TASK DESCRIPTION
Word for word, restate the entries that follow.

- Opening Delimiter -

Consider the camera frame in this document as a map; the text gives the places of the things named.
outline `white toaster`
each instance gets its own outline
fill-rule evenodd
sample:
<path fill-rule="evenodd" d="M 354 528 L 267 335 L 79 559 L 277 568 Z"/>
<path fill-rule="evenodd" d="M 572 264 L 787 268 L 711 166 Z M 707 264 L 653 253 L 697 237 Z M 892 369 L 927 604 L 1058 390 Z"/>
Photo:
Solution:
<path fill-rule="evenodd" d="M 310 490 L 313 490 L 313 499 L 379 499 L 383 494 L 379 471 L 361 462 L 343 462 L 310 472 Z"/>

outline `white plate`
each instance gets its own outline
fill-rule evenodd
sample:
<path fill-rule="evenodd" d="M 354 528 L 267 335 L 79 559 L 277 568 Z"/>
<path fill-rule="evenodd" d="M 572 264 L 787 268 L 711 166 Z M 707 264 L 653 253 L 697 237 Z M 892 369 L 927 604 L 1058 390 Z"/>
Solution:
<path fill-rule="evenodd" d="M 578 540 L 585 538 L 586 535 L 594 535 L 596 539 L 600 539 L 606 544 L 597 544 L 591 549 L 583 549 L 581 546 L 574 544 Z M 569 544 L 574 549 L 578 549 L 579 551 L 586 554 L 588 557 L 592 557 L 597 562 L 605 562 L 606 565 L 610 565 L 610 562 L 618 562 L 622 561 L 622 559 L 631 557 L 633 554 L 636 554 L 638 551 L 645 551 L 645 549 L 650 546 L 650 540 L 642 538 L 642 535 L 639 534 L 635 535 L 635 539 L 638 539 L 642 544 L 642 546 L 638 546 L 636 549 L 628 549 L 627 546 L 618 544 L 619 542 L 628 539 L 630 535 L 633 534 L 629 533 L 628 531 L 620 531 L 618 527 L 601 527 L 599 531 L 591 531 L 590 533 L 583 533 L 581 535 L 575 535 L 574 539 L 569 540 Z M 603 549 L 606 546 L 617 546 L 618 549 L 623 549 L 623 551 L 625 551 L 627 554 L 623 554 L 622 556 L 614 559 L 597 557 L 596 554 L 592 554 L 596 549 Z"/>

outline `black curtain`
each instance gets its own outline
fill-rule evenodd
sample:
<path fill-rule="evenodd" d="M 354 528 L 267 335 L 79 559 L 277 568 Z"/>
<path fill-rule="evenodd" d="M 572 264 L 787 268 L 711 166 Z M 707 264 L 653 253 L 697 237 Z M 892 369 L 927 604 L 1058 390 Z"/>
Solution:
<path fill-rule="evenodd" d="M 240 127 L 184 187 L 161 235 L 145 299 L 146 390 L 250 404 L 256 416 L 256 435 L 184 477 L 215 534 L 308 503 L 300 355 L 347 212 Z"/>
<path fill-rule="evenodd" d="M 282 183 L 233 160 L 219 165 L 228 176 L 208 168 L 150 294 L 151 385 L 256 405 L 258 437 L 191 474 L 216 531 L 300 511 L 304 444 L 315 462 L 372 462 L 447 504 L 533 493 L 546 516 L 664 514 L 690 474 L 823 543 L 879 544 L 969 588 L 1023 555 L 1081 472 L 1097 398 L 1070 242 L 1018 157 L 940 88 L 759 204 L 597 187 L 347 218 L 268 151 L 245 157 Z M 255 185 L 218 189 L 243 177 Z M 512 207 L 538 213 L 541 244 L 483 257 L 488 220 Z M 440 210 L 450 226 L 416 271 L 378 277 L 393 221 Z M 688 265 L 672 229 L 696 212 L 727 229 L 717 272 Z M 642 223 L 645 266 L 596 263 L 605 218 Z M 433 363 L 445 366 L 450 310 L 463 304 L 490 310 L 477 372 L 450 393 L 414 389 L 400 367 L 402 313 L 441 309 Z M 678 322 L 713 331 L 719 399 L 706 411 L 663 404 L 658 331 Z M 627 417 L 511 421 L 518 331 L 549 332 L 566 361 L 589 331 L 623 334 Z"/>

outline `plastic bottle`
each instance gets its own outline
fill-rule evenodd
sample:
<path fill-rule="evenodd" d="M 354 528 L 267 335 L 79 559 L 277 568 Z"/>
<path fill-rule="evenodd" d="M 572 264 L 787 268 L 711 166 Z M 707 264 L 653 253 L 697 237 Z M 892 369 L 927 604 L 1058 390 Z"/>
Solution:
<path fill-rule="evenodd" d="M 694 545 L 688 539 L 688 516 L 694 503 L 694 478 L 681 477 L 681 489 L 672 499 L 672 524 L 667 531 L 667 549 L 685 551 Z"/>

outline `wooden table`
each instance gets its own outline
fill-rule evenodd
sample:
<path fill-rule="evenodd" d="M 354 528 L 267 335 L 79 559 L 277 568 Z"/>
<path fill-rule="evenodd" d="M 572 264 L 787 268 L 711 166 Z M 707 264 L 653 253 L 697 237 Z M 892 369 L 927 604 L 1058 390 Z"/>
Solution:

- Closing Delimiter -

ANSWER TO THE PROBLEM
Consider the camera frame in this document as a map; the text gives the places of the things named.
outline `white toaster`
each instance gets its own outline
fill-rule evenodd
sample:
<path fill-rule="evenodd" d="M 354 528 L 267 335 L 79 559 L 277 568 Z"/>
<path fill-rule="evenodd" d="M 572 264 L 787 268 L 711 166 Z M 707 264 L 653 253 L 697 237 Z M 892 369 L 927 604 L 1058 390 Z"/>
Photo:
Solution:
<path fill-rule="evenodd" d="M 310 490 L 313 490 L 313 499 L 379 499 L 383 494 L 379 471 L 361 462 L 343 462 L 310 472 Z"/>

outline `white plate`
each instance gets its own outline
fill-rule evenodd
sample:
<path fill-rule="evenodd" d="M 354 528 L 267 335 L 79 559 L 277 568 Z"/>
<path fill-rule="evenodd" d="M 572 264 L 787 268 L 711 166 Z M 707 264 L 653 253 L 697 237 Z M 892 369 L 927 604 L 1058 390 Z"/>
Solution:
<path fill-rule="evenodd" d="M 578 540 L 585 538 L 586 535 L 594 535 L 596 539 L 600 539 L 606 544 L 597 544 L 591 549 L 583 549 L 581 546 L 574 544 Z M 569 544 L 574 549 L 578 549 L 579 551 L 586 554 L 588 557 L 592 557 L 597 562 L 605 562 L 606 565 L 610 565 L 610 562 L 618 562 L 622 561 L 622 559 L 631 557 L 633 554 L 636 554 L 638 551 L 645 551 L 645 549 L 650 546 L 650 540 L 642 538 L 642 535 L 639 534 L 635 535 L 635 539 L 638 539 L 642 544 L 642 546 L 638 546 L 636 549 L 628 549 L 627 546 L 618 544 L 619 542 L 628 539 L 630 535 L 633 534 L 629 533 L 628 531 L 620 531 L 618 527 L 601 527 L 599 531 L 591 531 L 590 533 L 583 533 L 581 535 L 575 535 L 574 539 L 569 540 Z M 603 549 L 606 546 L 617 546 L 618 549 L 623 549 L 623 551 L 625 551 L 627 554 L 623 554 L 622 556 L 614 559 L 597 557 L 596 554 L 592 554 L 596 549 Z"/>

outline `black curtain`
each instance gets its own outline
fill-rule evenodd
sample:
<path fill-rule="evenodd" d="M 354 528 L 267 335 L 79 559 L 277 568 Z"/>
<path fill-rule="evenodd" d="M 572 264 L 787 268 L 711 166 Z M 707 264 L 653 253 L 697 237 Z M 892 369 L 927 604 L 1058 390 Z"/>
Solution:
<path fill-rule="evenodd" d="M 240 127 L 184 187 L 161 235 L 145 299 L 146 390 L 250 404 L 256 416 L 256 435 L 184 477 L 215 534 L 308 503 L 300 355 L 347 212 Z"/>
<path fill-rule="evenodd" d="M 282 183 L 233 160 L 219 165 L 228 176 L 208 168 L 150 294 L 151 385 L 256 405 L 258 437 L 191 474 L 216 531 L 300 511 L 304 444 L 315 462 L 372 462 L 447 504 L 533 493 L 546 516 L 664 514 L 690 474 L 823 543 L 879 544 L 969 588 L 1023 555 L 1081 472 L 1097 398 L 1070 242 L 1018 157 L 940 88 L 759 204 L 597 187 L 347 218 L 268 151 L 245 157 Z M 255 185 L 218 189 L 243 177 Z M 512 207 L 538 213 L 541 244 L 483 257 L 488 220 Z M 440 210 L 450 226 L 416 271 L 378 277 L 393 221 Z M 688 265 L 672 229 L 696 212 L 727 229 L 717 272 Z M 642 223 L 645 266 L 596 263 L 605 218 Z M 433 363 L 445 366 L 450 310 L 463 304 L 490 310 L 477 372 L 450 393 L 414 389 L 400 367 L 402 313 L 441 309 Z M 678 322 L 713 331 L 719 399 L 706 411 L 663 404 L 658 331 Z M 627 417 L 511 421 L 518 331 L 549 332 L 566 361 L 589 331 L 623 334 Z"/>

outline `plastic bottle`
each instance gets its own outline
fill-rule evenodd
sample:
<path fill-rule="evenodd" d="M 354 528 L 267 335 L 79 559 L 277 568 Z"/>
<path fill-rule="evenodd" d="M 572 264 L 787 268 L 711 166 Z M 707 264 L 653 253 L 697 237 Z M 892 369 L 927 604 L 1058 390 Z"/>
Solution:
<path fill-rule="evenodd" d="M 694 545 L 688 539 L 688 516 L 694 503 L 694 478 L 681 477 L 681 489 L 672 499 L 672 524 L 667 531 L 667 549 L 685 551 Z"/>

outline `wooden table`
each instance gets its own outline
fill-rule evenodd
sample:
<path fill-rule="evenodd" d="M 354 528 L 267 335 L 79 559 L 277 568 Z"/>
<path fill-rule="evenodd" d="M 572 264 L 787 268 L 711 166 Z M 707 264 L 653 253 L 697 237 Z M 892 369 L 927 604 L 1058 390 Z"/>
Solution:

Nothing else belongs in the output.